- **TASK DETAILS**
Report every line of the listing below in which the string "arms" appears.

-- -- --

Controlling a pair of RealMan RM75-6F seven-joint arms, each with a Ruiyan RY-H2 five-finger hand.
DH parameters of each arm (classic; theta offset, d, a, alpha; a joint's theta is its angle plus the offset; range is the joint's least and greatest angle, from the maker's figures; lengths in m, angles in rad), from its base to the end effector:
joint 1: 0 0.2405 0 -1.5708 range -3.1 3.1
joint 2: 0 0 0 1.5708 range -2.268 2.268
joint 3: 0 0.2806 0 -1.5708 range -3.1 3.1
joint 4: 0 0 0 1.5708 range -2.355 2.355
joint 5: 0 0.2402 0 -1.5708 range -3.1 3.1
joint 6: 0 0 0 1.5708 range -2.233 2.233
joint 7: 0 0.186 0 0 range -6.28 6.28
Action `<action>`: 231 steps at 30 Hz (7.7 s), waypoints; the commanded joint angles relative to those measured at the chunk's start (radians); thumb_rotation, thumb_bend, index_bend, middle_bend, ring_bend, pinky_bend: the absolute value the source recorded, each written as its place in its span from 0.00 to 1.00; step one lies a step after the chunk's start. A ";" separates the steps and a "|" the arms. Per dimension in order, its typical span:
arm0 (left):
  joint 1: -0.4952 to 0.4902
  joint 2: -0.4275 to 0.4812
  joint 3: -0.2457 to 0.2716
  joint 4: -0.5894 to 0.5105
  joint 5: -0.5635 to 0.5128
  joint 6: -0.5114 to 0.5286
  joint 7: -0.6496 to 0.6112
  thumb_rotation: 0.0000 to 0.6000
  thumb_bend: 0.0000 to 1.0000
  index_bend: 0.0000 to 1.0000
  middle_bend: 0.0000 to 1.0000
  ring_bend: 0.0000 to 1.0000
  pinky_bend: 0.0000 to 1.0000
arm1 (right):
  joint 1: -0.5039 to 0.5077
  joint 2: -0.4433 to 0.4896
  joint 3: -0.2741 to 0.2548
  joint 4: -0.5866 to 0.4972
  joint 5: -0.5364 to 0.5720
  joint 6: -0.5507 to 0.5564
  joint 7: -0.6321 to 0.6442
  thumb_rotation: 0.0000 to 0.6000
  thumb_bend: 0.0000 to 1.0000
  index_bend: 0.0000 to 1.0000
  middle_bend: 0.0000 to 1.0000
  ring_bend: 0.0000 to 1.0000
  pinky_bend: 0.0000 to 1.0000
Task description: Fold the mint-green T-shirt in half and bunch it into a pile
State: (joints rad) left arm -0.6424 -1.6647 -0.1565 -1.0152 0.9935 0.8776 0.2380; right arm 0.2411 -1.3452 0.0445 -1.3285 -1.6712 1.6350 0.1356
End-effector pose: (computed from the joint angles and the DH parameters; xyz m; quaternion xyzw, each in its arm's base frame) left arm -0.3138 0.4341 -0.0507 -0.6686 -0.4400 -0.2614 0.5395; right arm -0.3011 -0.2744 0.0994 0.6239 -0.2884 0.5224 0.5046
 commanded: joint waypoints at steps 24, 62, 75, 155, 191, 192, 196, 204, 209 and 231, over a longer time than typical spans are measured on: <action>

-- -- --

- **TASK OUTPUT**
Controlling a pair of RealMan RM75-6F seven-joint arms, each with a Ruiyan RY-H2 five-finger hand.
Action `<action>`: 231 steps at 30 Hz (7.7 s), waypoints; the commanded joint angles relative to those measured at the chunk's start (radians); thumb_rotation, thumb_bend, index_bend, middle_bend, ring_bend, pinky_bend: the absolute value the source recorded, each written as its place in its span from 0.00 to 1.00; step one lies a step after the chunk's start. A ";" separates the steps and a "|" the arms. Per dimension in order, its typical span:

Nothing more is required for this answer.